Effects - LTVA1/klystrack GitHub Wiki

A general note on effects

As can be expected, the klystrack effects are mostly for slightly complimenting the chiptune sound. Thus, the sound quality might not be very good for foreground sounds and are best used minimally and only when necessary.

An example would be slightly opening a background sound or replacing duplicated "echo tracks" commonly used in modules with a reverb with the same delay length. An example of what not to do would be using the chorus effect with maxed out knobs to create psychedelic, un-chiptuney sounds.

Effect channels

Instruments can send their output to any effect channels and any channel can receive input from any number of instruments. This makes it possible to have different reverb settings for e.g. drums (little reverb) and lead (massive echo).

Reverb

The reverb effect is a 64-tap FIR. By default only 16 taps are actually processed, but you can change this number (TAPS setting). The delay and gain of each tap can be individually set. The reverb is meant to mimic the reverb effect found in SNES, it is not meant to sound as good as more sophisticated reverbs with dozens of taps and feedback.

The spread parameter controls the stereo separation of taps. It is relative to the overall delay of the tap. Early taps will have less separation.

Use the buttons to quickly mute or enable individual taps or to snap the delay time to pattern step length (useful for simple, clear delay effects.) The room wizard can be used to set a random reverb.

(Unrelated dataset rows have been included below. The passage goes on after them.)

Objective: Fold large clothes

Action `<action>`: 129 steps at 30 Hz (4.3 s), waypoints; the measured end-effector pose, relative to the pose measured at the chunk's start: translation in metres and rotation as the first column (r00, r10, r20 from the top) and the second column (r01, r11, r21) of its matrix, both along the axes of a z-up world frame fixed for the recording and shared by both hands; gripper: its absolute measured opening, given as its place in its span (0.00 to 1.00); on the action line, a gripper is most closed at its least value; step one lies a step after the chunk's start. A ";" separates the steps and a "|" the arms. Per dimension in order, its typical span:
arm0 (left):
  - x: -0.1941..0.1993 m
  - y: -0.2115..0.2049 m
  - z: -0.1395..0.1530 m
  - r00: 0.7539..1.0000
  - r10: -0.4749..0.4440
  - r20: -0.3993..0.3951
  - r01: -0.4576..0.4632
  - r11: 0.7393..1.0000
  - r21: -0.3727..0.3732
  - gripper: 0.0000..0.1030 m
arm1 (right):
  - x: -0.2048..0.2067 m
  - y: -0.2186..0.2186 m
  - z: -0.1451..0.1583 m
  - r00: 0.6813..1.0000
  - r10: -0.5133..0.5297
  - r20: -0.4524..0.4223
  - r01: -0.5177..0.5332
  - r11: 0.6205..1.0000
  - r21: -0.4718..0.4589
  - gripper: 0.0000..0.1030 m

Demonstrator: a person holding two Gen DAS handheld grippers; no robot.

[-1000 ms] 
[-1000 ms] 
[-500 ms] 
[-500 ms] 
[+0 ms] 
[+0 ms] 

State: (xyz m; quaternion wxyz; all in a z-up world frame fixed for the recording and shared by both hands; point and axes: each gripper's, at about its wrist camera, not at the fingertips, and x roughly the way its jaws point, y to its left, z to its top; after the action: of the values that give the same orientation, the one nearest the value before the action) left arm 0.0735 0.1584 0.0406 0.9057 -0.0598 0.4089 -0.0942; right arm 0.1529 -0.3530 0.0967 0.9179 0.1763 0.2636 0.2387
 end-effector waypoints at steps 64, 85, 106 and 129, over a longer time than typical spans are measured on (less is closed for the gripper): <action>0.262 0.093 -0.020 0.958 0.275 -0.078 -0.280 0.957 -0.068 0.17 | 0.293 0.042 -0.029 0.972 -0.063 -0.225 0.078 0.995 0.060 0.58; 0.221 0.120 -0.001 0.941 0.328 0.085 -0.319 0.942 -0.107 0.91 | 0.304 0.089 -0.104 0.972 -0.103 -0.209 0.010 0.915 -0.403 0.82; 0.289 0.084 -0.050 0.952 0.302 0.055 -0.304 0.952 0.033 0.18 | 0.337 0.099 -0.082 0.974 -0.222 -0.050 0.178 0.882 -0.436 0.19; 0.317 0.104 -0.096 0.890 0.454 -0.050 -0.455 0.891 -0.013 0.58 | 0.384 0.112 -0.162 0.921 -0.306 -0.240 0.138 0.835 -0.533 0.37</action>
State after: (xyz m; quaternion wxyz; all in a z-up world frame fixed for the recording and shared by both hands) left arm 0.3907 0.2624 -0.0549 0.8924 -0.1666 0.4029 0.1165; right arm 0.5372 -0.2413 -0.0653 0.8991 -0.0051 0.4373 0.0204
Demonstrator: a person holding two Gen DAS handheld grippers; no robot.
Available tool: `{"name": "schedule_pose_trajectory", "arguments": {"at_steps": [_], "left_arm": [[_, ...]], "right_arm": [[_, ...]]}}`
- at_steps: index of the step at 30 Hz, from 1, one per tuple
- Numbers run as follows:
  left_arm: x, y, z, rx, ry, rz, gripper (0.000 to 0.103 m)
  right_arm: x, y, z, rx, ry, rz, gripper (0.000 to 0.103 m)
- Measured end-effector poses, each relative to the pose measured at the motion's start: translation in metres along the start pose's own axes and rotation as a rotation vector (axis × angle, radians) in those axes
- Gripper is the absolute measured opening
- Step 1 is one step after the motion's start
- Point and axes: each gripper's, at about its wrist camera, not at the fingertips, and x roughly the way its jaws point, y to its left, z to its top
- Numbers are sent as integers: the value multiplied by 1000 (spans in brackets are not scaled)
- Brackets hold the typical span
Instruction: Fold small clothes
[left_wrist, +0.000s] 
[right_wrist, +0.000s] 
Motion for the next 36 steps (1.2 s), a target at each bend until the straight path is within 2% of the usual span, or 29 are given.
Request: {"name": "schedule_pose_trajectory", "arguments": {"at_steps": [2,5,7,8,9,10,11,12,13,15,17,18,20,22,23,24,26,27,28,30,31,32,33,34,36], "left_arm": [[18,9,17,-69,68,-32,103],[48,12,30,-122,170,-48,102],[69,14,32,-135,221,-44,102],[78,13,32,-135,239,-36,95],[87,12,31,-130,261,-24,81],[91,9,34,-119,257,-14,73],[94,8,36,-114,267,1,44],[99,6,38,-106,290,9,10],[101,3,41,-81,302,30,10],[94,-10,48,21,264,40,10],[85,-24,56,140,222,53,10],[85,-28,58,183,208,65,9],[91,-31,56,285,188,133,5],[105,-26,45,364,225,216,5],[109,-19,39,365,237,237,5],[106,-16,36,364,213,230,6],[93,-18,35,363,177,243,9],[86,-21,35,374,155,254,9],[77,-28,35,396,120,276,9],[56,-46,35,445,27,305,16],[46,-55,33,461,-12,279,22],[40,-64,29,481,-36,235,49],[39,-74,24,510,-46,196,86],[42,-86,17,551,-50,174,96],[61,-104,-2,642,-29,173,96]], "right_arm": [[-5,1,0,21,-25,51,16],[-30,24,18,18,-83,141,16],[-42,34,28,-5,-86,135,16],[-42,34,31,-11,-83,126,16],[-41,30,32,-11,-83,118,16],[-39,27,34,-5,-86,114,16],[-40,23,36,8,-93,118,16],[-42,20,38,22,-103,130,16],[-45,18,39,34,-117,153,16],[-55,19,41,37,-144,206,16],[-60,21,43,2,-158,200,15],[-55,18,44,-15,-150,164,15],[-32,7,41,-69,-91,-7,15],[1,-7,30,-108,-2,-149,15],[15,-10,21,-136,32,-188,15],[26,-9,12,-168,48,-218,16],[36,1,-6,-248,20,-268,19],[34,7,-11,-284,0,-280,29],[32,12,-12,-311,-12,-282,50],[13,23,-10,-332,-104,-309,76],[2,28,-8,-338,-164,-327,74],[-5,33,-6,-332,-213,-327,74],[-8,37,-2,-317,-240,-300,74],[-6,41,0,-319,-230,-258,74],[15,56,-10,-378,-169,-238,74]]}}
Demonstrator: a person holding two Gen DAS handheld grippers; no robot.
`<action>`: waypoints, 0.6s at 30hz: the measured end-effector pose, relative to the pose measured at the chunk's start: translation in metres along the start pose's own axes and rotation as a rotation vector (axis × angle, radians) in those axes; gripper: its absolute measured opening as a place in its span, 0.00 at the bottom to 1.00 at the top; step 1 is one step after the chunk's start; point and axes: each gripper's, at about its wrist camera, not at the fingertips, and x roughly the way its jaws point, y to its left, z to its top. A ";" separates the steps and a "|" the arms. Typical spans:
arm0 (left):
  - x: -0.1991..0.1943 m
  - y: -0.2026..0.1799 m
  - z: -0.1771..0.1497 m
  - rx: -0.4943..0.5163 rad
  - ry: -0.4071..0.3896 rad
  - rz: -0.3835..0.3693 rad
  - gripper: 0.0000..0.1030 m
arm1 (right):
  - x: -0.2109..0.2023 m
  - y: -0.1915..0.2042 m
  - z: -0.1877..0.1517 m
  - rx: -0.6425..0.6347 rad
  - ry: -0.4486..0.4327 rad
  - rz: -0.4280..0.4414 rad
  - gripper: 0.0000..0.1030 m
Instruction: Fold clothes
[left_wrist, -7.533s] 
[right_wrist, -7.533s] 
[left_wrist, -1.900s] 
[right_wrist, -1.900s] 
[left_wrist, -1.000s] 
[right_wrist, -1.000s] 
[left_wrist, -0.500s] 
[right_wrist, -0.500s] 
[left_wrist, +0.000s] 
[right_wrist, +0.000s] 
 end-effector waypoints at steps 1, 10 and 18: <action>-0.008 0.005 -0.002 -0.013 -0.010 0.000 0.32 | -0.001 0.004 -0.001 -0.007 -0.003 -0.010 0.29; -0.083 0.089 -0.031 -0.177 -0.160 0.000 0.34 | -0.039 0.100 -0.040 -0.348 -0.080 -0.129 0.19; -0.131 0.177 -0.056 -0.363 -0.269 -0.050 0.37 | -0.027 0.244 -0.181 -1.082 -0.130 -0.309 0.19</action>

Tip: It is possible to create a flange effect by setting very short delays and relatively high gain.

Crush

The crush effect simply drops the bit depth of the output signal (BITS) and downsamples (DSMP) the sample rate. This produces ringing artifacts in the sound especially for low volumes and high pitches. Can be used to mimic e.g. NES triangle (although you can just generate 32-step wavetable with disabled interpolation), C64 crunchy samples, N163/Gameboy wavetables etc.

Stereo chorus

This effect can be used to spread a monophonic sound over the left and the right channel. It modulates the right channel so that the two channels are out of phase generating an illusion of surrounding sound.

Global effects

Global effects affect the master output, their effect will be audible on any instruments even if they itself don't use any effects.

Channel multiplexing

This feature simply enables one channel and mutes all other channels at the set period (in ticks). Use for extreme low tech music as it essentially reduces the channels to one. Multiplexing can be used for arpeggios.